這種湧現現象可能是由以下幾個原因導致的:
- 過度擬合:LLM通常會被訓練數據中的大量模式所影響,並盡力遵循它們。當這些模型得到大量反覆出現的模式時,它們可能會生成這些模式之外的內容,這可能導致湧現現象。
- 隱藏層的非線性:LLM通常使用了多個隱藏層來處理和表示文本。這些隱藏層之間的非線性轉換可能導致模型在生成文本時出現結構和特徵的意外變化,也就是湧現。
- 訓練數據的統計性:LLM的訓練數據通常來自於大量的文字資料,可能包含許多不同的主題、風格和語言用法。當模型在訓練過程中從這些不同的數據源中學習,它們可能將這些風格和用法結合在一起生成新的內容,這也是湧現的一種表現形式。
為何要自行開發大型語言模型?
基於以上原因,一些機構或企業通常有意開發自己的LLM,因為自主開發的LLM可有以下好處:
- 資料隱私和安全:機構通常擁有不想與供應商共用敏感性資料。通過開發自己的LLM,它們可以確保資料在自己的系統內安全。
- 訂製化:機構往往有獨特的業務需求,而現有的當地語系化管理軟體無法滿足這些需求。通過開發自己的 LLM,他們可以根據自己的具體需求訂製模型。
- 成本效益:開發和維護LLM的成本可能很高。通過開發自己的LLM,機構可以節省許可費和其他費用。
- 靈活性:機構可能希望將LLM用於目前不支援的任務。通過開發自己的LLM,機構可以增加這些功能。
- 權力控制:機構可能希望控制從資料收集到模型培訓和部署的整個過程。
- 自主研發:機構可能希望將LLMs用作自己的研究工具,這可能會帶來新的發現和創新。
如何開發語言學習模型?
開發LLM是一個複雜的過程,需要對機器學習和自然語言處理有深入的了解。在決定之前,機構需要仔細考慮潛在風險。下文簡單介紹如何為機構、企業,以至各種行業開發語言學習模型,從確定目標到實施和監控LLM的整個簡單過程,好讓一些正擔任企業管理層的讀者準備好,迎接人工智能生成應用這個大洪流。
- 確定目標:在開始之前,確定目標至關重要。

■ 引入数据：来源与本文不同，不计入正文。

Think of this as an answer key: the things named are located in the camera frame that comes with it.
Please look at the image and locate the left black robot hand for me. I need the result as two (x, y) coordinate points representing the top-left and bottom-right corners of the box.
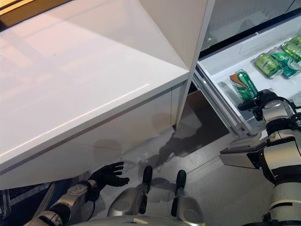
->
(88, 161), (130, 189)

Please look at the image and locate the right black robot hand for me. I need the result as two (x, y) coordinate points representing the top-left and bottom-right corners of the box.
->
(238, 89), (280, 111)

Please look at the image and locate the orange green drink can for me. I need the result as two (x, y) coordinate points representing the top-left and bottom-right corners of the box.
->
(229, 69), (260, 103)

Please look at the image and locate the white fridge drawer bin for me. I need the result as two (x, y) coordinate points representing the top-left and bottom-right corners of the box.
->
(196, 14), (301, 137)

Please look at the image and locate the steel fridge door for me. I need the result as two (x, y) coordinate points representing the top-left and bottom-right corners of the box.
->
(199, 0), (301, 58)

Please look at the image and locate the white fridge housing panel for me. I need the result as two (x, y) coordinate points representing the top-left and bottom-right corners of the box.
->
(138, 0), (216, 127)

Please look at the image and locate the light green drink can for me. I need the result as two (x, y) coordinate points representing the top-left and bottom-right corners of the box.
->
(254, 53), (283, 80)

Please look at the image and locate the dark green drink can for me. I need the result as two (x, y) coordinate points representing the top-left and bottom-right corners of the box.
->
(270, 50), (301, 80)

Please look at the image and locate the grey glossy counter cabinet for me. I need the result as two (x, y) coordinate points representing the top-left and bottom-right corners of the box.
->
(0, 83), (188, 190)

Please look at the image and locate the yellow backlit window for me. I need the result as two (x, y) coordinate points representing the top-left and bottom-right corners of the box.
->
(0, 0), (73, 17)

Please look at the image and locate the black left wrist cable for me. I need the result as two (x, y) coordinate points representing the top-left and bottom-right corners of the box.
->
(86, 188), (99, 216)

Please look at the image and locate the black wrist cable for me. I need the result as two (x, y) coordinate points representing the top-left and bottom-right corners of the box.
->
(86, 188), (99, 216)
(279, 97), (301, 128)

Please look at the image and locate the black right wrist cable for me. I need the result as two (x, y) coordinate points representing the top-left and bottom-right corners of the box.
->
(279, 97), (301, 128)

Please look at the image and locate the silver drawer slide rail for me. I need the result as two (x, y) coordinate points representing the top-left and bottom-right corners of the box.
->
(191, 65), (259, 138)

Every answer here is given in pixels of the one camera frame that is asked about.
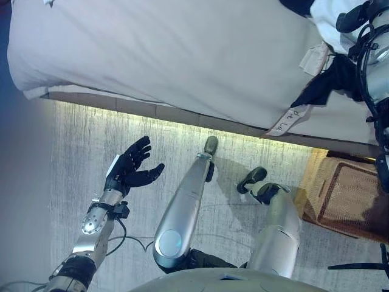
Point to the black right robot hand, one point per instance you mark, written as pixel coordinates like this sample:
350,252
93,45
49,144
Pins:
352,19

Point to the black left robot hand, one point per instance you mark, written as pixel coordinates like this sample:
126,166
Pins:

你的目標是問疑難雜症、改善客戶服務、分析社交媒體趨勢,還是執行其他語言相關任務?這將引導LLM的開發方向。
- 資料收集和預處理:收集LLM所需的資料。這可以是客戶回饋、社交媒體帖子或任何其他相關資料。對這些資料進行預先處理,刪除任何敏感資訊,並確保其格式可用於LLM培訓。
- 選擇LLM:目前有多種LLM可供選擇,每種模型都有自己的優缺點。請選擇最適合的一種。例如,如果你要處理大量文本資料,可能需要使用基於GPT的LLM。
- 訓練LLM:使用已預先處理的資料訓練LLM。這包括將資料登錄在系統上讓它學習。
- 評估LLM:訓練結束後,對LLM進行評估,確保其性能符合預期。這可能需要在單獨的資料集上進行測試並分析其性能。
- 實施LLM:對LLM進行培訓和評估後,就可以開始實施了。這可能涉及將其集成到現有系統中,或創建新的應用程式。
- 監控和更新LLM:一旦LLM投入使用,就必須對其性能進行監控,並在必要時對其進行更新。這可能涉及使用新資料對其進行再訓練或調整其參數。
雖然開發LLM是一個複雜的過程,但它卻是理解和解釋語言資料的重要工具。按照這些步驟,你就能開發出既能滿足需求,又能確保資料安全的LLM。但請留意,成功的關鍵在於反覆運算改進和持續監控,不要害怕試驗,並從LLM的性能中學習。